1. kitapta kendini bulduğun cümleleri çizersin ve bu kesinlikle kendini keşfetmektir.
  2. ben kitap okurken sürekli hayal ederim. kendimi okuduğum şeyin hayaline o kadar kaptırırım ki bu tarz şeyler aklıma bile gelmez. hem altını çizsem de dönüp bakar mıyım emin değilim. çok hoşuma giden bir sözü aklımda tutmaya çalışırım. o kadar. kitaba kıyamam da. tertemiz sayfalarını çizmeye içim el vermiyor pek. çizen çizer bir şey demem. çizilmiş kitabı okumaktan da rahatsız olmam. hatta başka birinin ilgisini çeken şeyin ne olduğunu görnek hoşuma bile gider.
    jimi
  3. babamdan edindiğim çok güzel bir huy var, en azından bana öyle geliyor.

    kayda değer cümlelerin altını çizer, ve o sayfaya kendi düşüncelerini de belirtir.
    sonradan okuyacak insanlara farklı şeyler hissettirebiliyor bu olay.
    kuz
  4. yalnızca kurşun kalemle çizildiğinde güzel olan durum.
    anna
  5. kitaba kişilik katar, anlam yükler. bir arkadaşımla ilk kez birbirimize mektup yazdık ve mektupla beraber en sevdiğimiz kitaplarımızı göndermeye karar verdik. ben de (bkz: ihsan oktay anar) ın (bkz: suskunlar) kitabını göndermeye karar verdim. açıp sayfalarını karıştırdığımda altını çizdiğim bir çok satır gördüm. bunun dışında babam da okumuştu ve o da paragraf paragraf kendine yakın gördüğü, hoşlandığı cümleleri çizmişti. kıyıp da gönderemedim. hem babamdan hem de benden izler vardı. gidip yenisini aldım.
    izumi
  6. yapmam, yapamam...
    ben ki kitabın sayfalarını bile katlamam, kaldı ki çizeceğim, mümkün değil...

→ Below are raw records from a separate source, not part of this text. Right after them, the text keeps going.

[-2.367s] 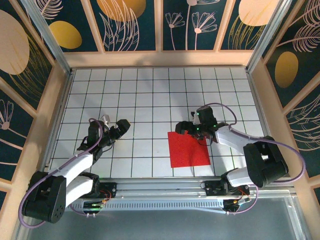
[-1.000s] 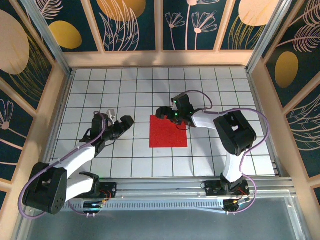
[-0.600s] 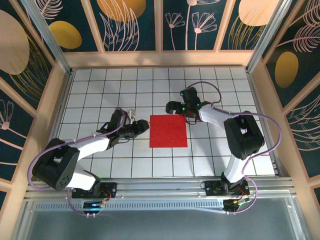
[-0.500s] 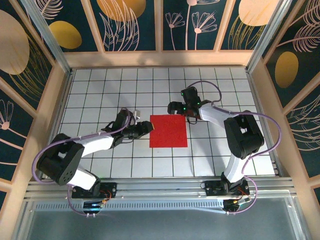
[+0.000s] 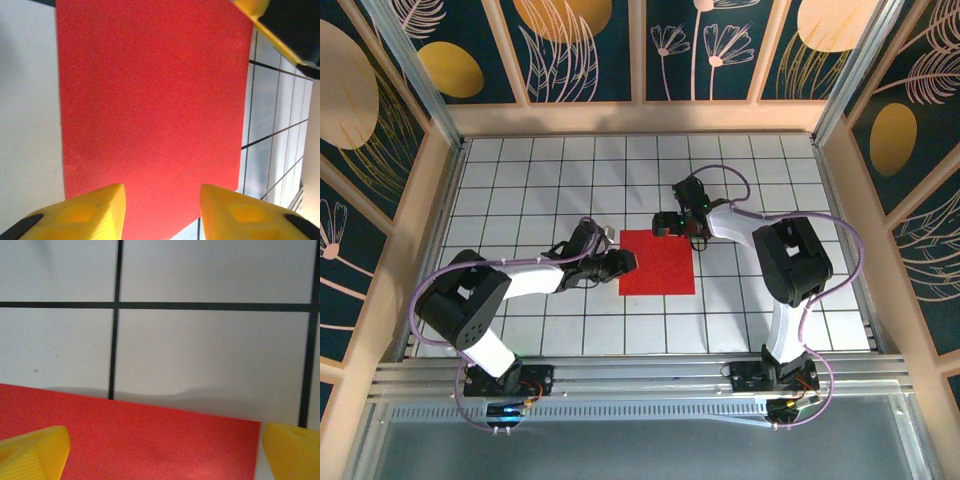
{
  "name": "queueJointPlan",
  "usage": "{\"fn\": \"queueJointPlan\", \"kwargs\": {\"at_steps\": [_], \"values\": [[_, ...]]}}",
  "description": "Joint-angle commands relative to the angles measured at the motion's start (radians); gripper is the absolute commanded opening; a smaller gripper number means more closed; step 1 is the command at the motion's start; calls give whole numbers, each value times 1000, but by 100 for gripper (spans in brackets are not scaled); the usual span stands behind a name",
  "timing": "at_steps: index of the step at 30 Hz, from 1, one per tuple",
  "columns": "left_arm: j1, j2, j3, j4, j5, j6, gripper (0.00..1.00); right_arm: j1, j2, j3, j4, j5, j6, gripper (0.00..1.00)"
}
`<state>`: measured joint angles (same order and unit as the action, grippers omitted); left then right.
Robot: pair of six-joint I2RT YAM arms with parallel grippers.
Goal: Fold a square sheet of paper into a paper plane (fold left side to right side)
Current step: Pick up the square sheet of paper from the center of the table.
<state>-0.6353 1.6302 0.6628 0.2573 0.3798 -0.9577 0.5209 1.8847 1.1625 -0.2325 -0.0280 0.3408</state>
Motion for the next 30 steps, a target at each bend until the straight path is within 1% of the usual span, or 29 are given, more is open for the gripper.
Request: {"fn": "queueJointPlan", "kwargs": {"at_steps": [1,3,8,18,24,30], "values": [[-7,18,11,-34,-25,15,43,20,5,33,-46,40,-14,99],[-7,25,9,-36,-28,16,44,21,-9,39,-59,71,-19,99],[-8,58,21,-57,-28,14,44,44,-27,39,-71,66,-20,99],[-8,77,21,-82,-50,18,44,50,27,24,-57,49,-7,99],[-7,77,24,-85,-54,16,44,55,45,10,-76,85,4,99],[-8,77,26,-87,-56,16,44,78,32,-6,-80,49,7,98]]}}
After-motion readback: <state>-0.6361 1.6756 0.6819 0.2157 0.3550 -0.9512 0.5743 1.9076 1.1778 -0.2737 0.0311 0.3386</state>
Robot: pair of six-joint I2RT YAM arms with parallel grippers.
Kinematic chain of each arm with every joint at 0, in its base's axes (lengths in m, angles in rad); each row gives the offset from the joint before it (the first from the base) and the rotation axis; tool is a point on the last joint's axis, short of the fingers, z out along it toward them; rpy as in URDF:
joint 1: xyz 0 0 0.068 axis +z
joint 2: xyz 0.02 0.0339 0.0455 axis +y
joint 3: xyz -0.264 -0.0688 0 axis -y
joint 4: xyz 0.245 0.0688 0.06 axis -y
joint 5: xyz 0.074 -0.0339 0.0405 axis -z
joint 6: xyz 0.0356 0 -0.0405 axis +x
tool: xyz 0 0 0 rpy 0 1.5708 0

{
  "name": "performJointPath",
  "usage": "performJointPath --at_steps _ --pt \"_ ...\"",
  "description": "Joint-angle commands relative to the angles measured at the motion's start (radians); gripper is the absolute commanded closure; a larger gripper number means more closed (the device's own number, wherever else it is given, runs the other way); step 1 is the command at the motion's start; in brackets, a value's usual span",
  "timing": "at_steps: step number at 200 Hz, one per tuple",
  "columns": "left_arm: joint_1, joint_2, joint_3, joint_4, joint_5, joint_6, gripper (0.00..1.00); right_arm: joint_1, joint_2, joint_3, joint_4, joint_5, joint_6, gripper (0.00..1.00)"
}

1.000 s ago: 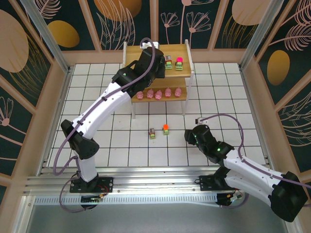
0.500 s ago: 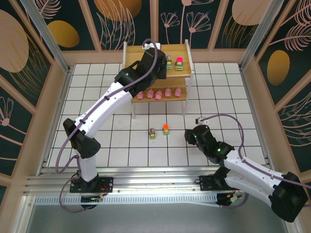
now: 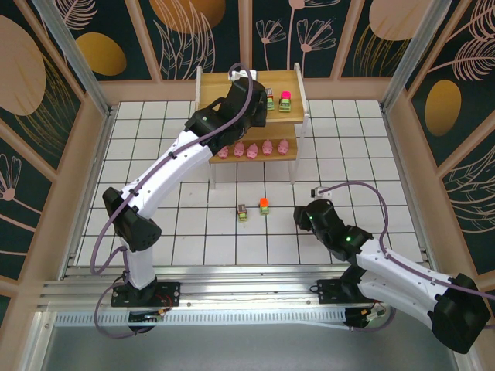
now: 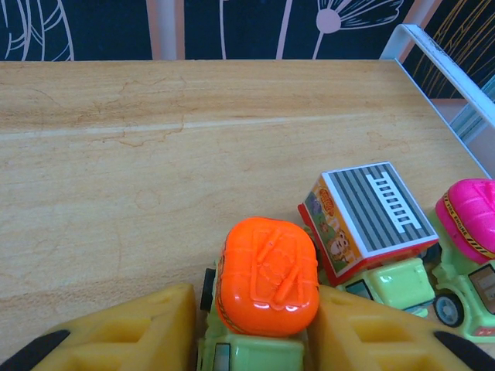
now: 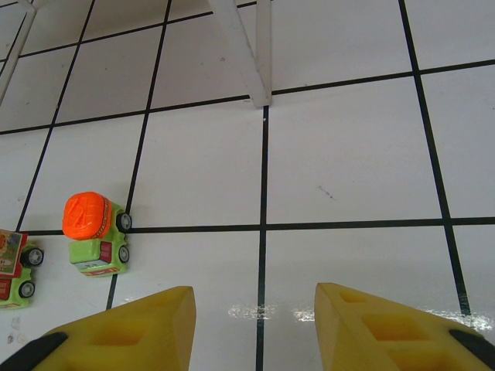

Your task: Place and organize the plastic toys onto the shelf

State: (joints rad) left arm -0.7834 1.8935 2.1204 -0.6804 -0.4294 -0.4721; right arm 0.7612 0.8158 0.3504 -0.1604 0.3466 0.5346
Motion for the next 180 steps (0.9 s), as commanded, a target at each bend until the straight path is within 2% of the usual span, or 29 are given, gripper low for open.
performJointPath --at_steps 1,56,95,146,180 --pt "0.009 0.003 -0.002 0.03 -0.003 -0.002 0.57 0.009 -0.012 -0.016 0.011 0.029 0.021 0.55" --pt "0.007 -0.051 -0.02 0.049 0.01 -0.005 0.56 0.01 -0.009 -0.014 0.013 0.027 0.018 0.55" --pt "-0.01 -0.108 -0.056 0.061 -0.031 0.0 0.55 0.01 -0.007 -0.013 0.015 0.027 0.018 0.55" --pt "-0.084 -0.196 -0.138 0.077 -0.141 0.023 0.53 0.01 -0.006 -0.012 0.016 0.026 0.016 0.55" --pt "-0.149 -0.286 -0.272 0.126 -0.183 0.02 0.52 0.01 -0.006 -0.013 0.016 0.025 0.015 0.55"
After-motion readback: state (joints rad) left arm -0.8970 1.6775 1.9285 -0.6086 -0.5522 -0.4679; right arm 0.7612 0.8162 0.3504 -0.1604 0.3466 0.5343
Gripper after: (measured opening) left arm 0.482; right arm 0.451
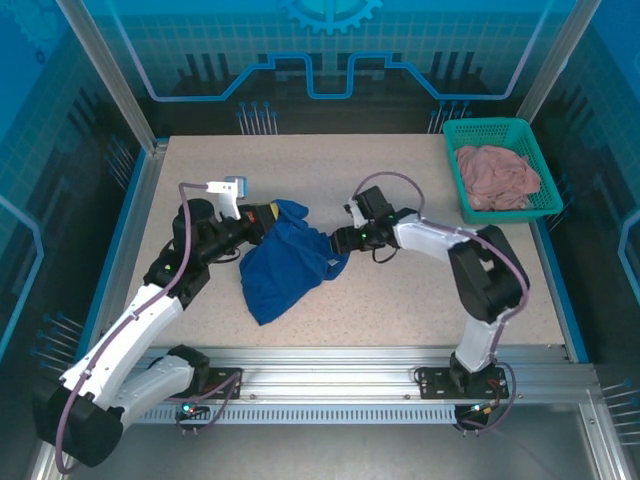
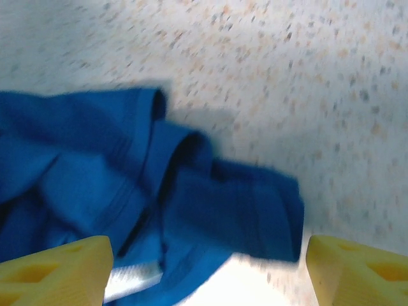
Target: Fold the inside-out t-shirt
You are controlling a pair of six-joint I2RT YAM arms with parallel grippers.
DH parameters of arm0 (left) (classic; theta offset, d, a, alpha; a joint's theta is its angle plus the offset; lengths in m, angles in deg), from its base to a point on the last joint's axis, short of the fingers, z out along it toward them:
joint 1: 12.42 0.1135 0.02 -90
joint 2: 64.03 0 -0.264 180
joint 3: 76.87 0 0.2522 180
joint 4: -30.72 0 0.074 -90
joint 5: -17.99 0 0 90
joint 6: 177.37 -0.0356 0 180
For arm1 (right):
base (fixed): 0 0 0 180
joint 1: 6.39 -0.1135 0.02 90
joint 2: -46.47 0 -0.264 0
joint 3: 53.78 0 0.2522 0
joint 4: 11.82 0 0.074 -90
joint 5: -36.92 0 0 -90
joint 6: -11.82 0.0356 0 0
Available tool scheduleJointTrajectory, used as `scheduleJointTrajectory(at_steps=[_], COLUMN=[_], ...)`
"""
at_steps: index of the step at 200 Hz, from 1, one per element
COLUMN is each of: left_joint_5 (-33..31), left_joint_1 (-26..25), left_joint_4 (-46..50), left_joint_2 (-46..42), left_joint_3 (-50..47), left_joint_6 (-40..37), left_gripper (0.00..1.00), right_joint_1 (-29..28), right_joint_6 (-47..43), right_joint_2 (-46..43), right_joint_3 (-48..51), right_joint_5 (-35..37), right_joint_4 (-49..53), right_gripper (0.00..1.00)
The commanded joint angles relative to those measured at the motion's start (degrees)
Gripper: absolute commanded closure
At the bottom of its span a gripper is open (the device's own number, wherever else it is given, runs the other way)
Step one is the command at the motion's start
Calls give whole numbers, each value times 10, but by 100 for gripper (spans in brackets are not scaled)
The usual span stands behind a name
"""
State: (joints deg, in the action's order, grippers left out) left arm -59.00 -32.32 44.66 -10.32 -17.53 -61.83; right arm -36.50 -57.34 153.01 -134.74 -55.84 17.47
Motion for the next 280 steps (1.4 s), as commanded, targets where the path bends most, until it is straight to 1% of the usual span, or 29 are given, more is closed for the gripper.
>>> scheduleJointTrajectory(at_steps=[1,13,19,26,33,45,60,70,87,104,120,156,191,214,232,280], left_joint_5=[9,0,-9,-26,-47,-75,-103,-115,-136,-138,-144,-139,-137,-138,-143,-143], left_joint_1=[8,12,15,19,24,35,48,57,79,101,115,144,185,208,212,212], left_joint_4=[0,-1,1,2,4,0,-16,-34,-62,-82,-68,-33,3,32,46,44], left_joint_2=[-9,-10,-13,-18,-23,-34,-42,-44,-42,-40,-31,-21,-10,9,27,78], left_joint_3=[-4,-3,-2,1,6,18,35,49,72,96,121,136,134,140,143,144], left_joint_6=[-8,-4,2,10,20,36,54,66,97,109,102,89,78,71,65,54], left_gripper=[100,100,100,100,100,100,100,100,100,100,100,100,100,100,100,100], right_joint_1=[-7,-9,-7,-2,7,31,72,97,136,165,186,199,214,219,219,221], right_joint_6=[-14,-28,-38,-53,-68,-84,-86,-80,-77,-82,-88,-116,-131,-132,-129,-126], right_joint_2=[65,86,85,66,30,-60,-181,-253,-330,-373,-384,-401,-409,-410,-403,-365], right_joint_3=[-58,-95,-111,-122,-119,-96,-72,-68,-85,-110,-144,-184,-211,-219,-229,-239], right_joint_5=[44,41,48,61,66,52,5,-11,-15,-5,-3,45,62,57,51,72], right_joint_4=[-1,18,38,60,70,64,49,40,41,48,72,105,128,135,147,166], right_gripper=[39,68,81,92,100,100,100,100,100,100,100,100,100,100,100,100])
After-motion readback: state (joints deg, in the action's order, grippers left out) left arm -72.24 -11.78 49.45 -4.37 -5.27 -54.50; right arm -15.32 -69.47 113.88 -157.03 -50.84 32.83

  7. eskiden kitabın üzerine çizmeye kıyamaz deftere o kısımları ve düşüncelerimi yazardım sonra yazmaktan okuyamaz hale gelince kitabın altını da çiziyorum kenarlarına da yazıyorum heyt
  8. altını çizmek yerine cümlenin başına ve sonuna dikey çizgi çizerek yapılırsa hem zamandan tasarruf edilir hem de kaba bir görüntü olmaz.
  9. eskiden başka deftere not alırdım, o zaman da kitap oku yaz oku not al bitmiyor.. şimdi cayır cayır altını da çiziyorum kenarına not da alıyorum. parası neyse vermişim, kitabı almışım.. zaten öyle altını çizdiğim not falan aldığım kitaplarımı vermem kimseye..
  10. normalde kitap defterlerim vardır benim, yeni dördüncüsü falan bitti bayağı bayağı altını çizeceğim her şeyi yazar sonra altına kendi fikirlerimi eksik gördüğümü ya da eleştirisini falan yazarım ama baktım, böyle okuyunca kitap asla asla bitmiyor yani.. kitaplarıma da kıyamazdım onlar benim için adeta kutsal bir nesne gibi saklanması gereken şeyler.. neyse sonra bıraktım bu özeni artık altını çiziyorum yazıyorum karalıyorum falan.. oh be rahatlık varmış. ama sonra o kitaba dair notlarımı görebilmek için o kitabı tekrar açmam gerektiğinden defter tutma olayımı tam olarak bitiremedim.